Kepala BMKG Dwikorita Karnawati mengatakan beberapa waktu lalu diberbagai media bahwa retakan ini berpotensi untuk menjadi longsor jika ada tremor atau getaran saat erupsi. Meskipun luas arenanya relatif kecil.
“Berpotensi untuk berkembang menjadi longsor atau runtuhan bawah laut bila terjadi tremor saat erupsi nantinya. Karena luas area dan volums yang akan longsor relatif kecil, maka diperkirakan potensi tsunami yang ditimbulkan juga lebih kecil,” jelas Dwikorita.

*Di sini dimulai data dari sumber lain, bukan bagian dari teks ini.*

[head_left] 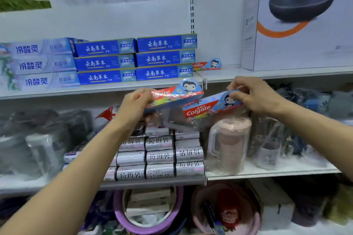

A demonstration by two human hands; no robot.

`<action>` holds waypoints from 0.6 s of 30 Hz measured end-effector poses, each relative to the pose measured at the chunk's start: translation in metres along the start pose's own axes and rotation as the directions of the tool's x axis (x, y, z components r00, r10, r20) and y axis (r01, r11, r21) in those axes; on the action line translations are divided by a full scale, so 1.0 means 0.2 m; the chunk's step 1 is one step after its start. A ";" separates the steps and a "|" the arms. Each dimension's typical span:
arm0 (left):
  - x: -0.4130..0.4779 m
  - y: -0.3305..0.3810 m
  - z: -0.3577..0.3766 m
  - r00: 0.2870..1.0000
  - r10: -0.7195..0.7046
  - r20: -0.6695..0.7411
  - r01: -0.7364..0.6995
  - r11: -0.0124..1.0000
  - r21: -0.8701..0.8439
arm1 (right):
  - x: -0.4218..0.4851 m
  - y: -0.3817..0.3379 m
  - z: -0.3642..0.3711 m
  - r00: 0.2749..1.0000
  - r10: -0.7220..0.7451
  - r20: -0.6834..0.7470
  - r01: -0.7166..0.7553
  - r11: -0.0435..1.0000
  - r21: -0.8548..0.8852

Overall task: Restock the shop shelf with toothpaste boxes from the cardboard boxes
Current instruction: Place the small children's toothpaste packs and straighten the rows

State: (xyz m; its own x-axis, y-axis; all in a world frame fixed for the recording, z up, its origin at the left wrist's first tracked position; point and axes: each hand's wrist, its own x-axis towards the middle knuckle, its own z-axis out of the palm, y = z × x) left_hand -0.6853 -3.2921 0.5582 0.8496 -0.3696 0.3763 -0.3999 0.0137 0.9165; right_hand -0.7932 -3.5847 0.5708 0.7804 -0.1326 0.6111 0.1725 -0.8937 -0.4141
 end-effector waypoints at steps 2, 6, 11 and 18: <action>0.06 0.06 0.01 1.000 0.020 -0.018 -0.020 1.000 0.001 | 0.06 0.02 -0.12 0.999 0.021 -0.048 -0.021 1.000 0.001; 0.18 0.17 0.06 0.994 0.072 -0.082 -0.079 0.994 -0.078 | 0.20 0.08 -0.29 0.987 0.032 -0.155 -0.035 0.999 -0.016; 0.32 0.21 0.15 0.984 0.104 -0.143 -0.107 0.994 -0.016 | 0.43 0.26 -0.29 0.972 0.103 -0.209 -0.127 0.986 -0.104; 0.46 0.16 0.32 0.979 0.100 -0.176 -0.103 0.995 -0.008 | 0.74 0.46 -0.13 0.986 0.111 -0.128 -0.130 0.979 -0.158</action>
State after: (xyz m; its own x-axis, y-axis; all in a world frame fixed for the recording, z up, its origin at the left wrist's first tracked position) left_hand -0.6425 -3.3851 0.6138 0.8525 -0.1966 0.4843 -0.4828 0.0592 0.8737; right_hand -0.6777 -3.6980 0.6413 0.7113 -0.2843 0.6428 -0.0279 -0.9252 -0.3783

Sementara itu, Pusat Hidrografi dan Oseanografi TNI Angkatan Laut (Pushidrosal) menemukan adanya perubahan kontur kedalaman 20 sampai 40 meter lebih dangkal pasca erupsi Anak Krakatau kemarin.

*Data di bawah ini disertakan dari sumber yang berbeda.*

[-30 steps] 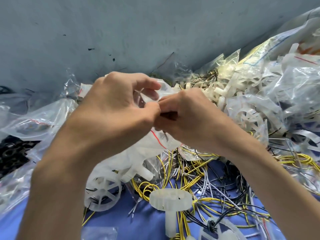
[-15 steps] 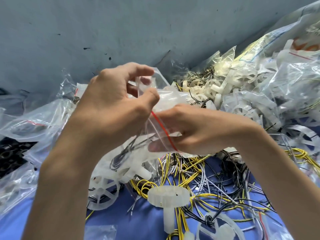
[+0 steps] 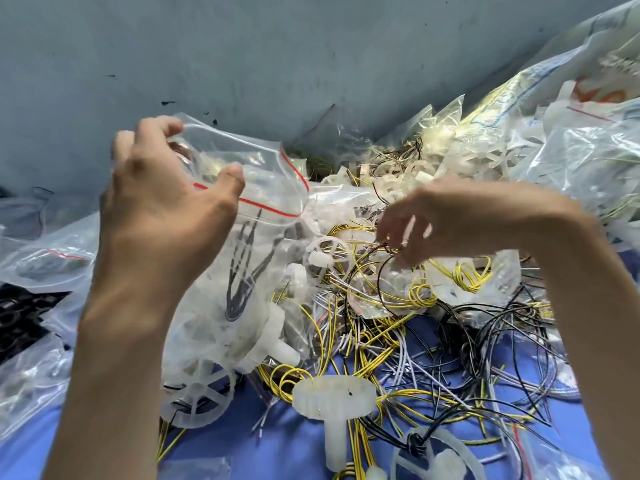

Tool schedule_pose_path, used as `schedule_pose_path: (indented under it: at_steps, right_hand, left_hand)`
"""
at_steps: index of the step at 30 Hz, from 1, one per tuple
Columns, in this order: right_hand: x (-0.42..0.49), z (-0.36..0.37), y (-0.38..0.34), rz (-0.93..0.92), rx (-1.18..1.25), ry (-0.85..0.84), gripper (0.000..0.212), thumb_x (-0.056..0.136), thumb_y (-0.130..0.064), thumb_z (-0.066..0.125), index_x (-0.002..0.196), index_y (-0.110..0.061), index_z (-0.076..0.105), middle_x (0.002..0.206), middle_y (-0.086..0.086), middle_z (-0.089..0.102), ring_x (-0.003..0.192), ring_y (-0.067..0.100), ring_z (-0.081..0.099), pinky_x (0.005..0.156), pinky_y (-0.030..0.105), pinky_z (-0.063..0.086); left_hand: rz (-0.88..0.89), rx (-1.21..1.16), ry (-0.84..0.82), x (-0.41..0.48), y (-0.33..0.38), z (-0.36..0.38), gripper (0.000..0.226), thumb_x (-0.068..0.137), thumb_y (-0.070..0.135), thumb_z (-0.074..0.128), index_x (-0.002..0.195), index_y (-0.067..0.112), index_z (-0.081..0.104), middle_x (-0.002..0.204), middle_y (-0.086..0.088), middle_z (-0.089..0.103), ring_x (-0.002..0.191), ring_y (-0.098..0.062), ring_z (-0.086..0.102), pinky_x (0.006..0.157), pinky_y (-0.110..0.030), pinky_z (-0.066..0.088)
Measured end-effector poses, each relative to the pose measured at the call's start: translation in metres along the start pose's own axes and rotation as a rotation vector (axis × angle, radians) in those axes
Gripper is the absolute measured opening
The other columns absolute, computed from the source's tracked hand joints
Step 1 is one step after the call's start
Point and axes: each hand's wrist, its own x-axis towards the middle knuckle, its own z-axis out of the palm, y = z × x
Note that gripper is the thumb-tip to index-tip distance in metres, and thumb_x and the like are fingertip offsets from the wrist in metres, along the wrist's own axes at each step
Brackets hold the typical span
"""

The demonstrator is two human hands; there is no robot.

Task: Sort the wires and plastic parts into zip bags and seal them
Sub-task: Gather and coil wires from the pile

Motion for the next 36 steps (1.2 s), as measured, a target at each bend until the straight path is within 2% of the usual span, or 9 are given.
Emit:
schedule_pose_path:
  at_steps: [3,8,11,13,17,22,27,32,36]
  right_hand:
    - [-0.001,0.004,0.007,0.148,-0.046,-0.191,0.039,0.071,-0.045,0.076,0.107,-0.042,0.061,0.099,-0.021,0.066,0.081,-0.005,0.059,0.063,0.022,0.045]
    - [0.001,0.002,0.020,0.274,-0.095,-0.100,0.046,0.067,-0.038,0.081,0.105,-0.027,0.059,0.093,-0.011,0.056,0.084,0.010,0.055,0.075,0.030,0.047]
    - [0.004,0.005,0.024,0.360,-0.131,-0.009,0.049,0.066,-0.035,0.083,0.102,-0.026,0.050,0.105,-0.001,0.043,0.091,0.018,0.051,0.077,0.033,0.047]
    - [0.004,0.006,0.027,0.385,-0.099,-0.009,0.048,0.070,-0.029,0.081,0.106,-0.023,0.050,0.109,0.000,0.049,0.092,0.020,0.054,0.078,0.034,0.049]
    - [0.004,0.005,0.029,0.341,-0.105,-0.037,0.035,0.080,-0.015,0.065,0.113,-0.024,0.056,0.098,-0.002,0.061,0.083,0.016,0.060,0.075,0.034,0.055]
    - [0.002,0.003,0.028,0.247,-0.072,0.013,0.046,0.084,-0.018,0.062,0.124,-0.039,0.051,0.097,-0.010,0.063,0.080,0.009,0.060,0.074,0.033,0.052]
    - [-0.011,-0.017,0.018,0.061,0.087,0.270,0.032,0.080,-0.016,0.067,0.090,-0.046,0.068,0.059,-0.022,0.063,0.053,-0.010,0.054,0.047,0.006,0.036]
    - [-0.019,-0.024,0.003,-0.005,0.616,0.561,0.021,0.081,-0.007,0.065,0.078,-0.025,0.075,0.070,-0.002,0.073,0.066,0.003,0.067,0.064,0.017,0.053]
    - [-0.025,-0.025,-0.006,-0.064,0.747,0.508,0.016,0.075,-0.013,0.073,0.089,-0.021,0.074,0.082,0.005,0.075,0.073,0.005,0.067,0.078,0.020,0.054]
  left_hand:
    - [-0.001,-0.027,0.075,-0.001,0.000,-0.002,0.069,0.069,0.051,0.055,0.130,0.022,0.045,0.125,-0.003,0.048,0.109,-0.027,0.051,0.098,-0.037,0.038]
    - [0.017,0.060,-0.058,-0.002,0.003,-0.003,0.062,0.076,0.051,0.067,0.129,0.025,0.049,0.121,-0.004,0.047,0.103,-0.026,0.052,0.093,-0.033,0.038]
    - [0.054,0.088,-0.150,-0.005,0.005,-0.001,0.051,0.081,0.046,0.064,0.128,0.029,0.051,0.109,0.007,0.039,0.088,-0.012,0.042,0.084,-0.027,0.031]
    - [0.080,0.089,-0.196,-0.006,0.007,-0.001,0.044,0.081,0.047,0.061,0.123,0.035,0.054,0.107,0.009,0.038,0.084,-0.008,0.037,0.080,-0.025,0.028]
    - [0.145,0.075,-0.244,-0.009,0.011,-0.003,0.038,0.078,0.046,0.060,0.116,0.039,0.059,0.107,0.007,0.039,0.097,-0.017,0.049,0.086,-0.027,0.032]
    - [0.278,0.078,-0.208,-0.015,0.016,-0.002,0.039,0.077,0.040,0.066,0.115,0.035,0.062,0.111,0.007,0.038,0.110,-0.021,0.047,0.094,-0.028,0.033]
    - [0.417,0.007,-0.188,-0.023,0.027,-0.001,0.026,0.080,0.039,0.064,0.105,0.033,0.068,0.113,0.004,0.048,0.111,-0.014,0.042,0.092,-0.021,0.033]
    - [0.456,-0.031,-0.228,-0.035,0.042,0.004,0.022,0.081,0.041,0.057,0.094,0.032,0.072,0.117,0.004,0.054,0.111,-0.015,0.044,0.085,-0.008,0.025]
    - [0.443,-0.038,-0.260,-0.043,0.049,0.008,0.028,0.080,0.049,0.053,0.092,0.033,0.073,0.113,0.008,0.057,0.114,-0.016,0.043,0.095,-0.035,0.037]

Menurut Kapushidrosal Laksda TNI Harjo Susmoro saat dikonfirmasi laman merdeka.com mengatakan, pendangkalan disebabkan tumpahan magma dan material longsoran Gunung Anak Krakatau yang jatuh ke laut.
Penemuan ini juga diperkuat dengan pengamatan visual radar dan analisis dari citra ditemukan perubahan morfologi bentuk Anak Gunung Krakatau pada sisi sebelah barat seluas 401.000 meter persegi atau lebih kurang sepertiga bagian lereng sudah hilang dan menjadi cekungan kawah menyerupai teluk.
“Pada cekungan kawah ini masih dijumpai semburan magma gunung anak Krakatau yang berasal dari bawah air laut,” ujar Harjo. (Inilahonline)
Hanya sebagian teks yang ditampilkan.